I'm sorry. We use this phrase as a way of pardoning our misbehavior, and dissolving hostility. Whether it be showing up late, or even offending a friend an apology is an inevitable part of fixing our wrongdoings. However, there is a point when apologies can end up doing more harm than good. The more we apologize for unnecessary things, the more we strip the legitimacy of a simple "I'm sorry." Over-apologizing has contributed to overall lower self-esteem and sense of unprofessionalism in people; but more specifically in women. To ensure that we are only apologizing when it is necessary, make sure to be mindful of these few tips...
Carefully Choose Your Words
Part of my problem was that I found myself often using "sorry" as a filler word. Most of the time I was apologizing out of habit, rather than actually feeling remorseful.
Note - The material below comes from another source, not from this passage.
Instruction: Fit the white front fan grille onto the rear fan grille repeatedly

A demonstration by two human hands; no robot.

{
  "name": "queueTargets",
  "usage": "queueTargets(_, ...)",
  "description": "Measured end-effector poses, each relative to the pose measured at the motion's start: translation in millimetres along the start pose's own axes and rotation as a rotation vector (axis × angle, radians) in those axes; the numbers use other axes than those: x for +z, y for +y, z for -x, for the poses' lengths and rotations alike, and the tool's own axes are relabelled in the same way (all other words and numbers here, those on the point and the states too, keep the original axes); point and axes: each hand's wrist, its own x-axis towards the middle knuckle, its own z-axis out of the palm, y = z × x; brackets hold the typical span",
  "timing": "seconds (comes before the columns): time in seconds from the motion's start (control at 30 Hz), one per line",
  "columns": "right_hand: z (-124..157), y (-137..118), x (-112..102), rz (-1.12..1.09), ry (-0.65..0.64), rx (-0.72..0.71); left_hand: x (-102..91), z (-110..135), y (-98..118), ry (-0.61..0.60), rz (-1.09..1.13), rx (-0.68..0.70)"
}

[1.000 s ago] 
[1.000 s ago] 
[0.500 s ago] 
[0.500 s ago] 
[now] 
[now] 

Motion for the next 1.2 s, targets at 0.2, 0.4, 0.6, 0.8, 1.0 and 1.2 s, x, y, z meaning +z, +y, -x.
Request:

In doing so, I gave off the impression that I was a push-over. Rather than be recognized for my redeeming qualities, I was conveying an one-sided image of myself; that I was just submissive and timid. The way you speak has a huge impact on the way people perceive you. By eliminating unnecessary apologies from my vocabulary, I was able to change the way I presented myself to others.
Try to Avoid Drama in the First Place.
This is probably the easiest task out of the four, and the most self explanatory: avoid drama. Rather than get yourself into situations that require an apology in the first place, try and find ways to modify your behavior. An important point to note is that these modifications should not lead you into submission. Changing your behavior does not mean you should become more tolerable of blatant mistreatment. Instead, focus on avoiding insignificant drama and making sure when you apologize it is for the right reason. Choose your battles.
Turn Apologies Into Appreciation.
More often than not, apologies are gratitude in disguise.
"I'm sorry you had to come all this way to pick me up" can easily be rephrased as, "Thank you so much for picking me up!"
Rather than insinuate a feeling of guilt, this tiny change in wording gears this statement towards positivity and gratefulness. Part of the reason that over-apologizing is so harmful is because of the meaningless guilt it fosters in people. It impacts our self-esteem, and is part of the reason people lack confidence. In an effort to alter this problem, it is crucial that we start changing the context in which we apologize.
Ask Questions Without Discrediting Yourself.
Stop apologizing before asking questions. Here's an example:
"I'm sorry can you help me with this question?"
Rather than blatantly undermine yourself, ask questions politely rather than prefacing them with an apology. Initiating a question with an apology is unprofessional, and gives off the impression you lack confidence. You should never feel insecure asking for help. Asking questions is okay, so never apologize for needing clarification!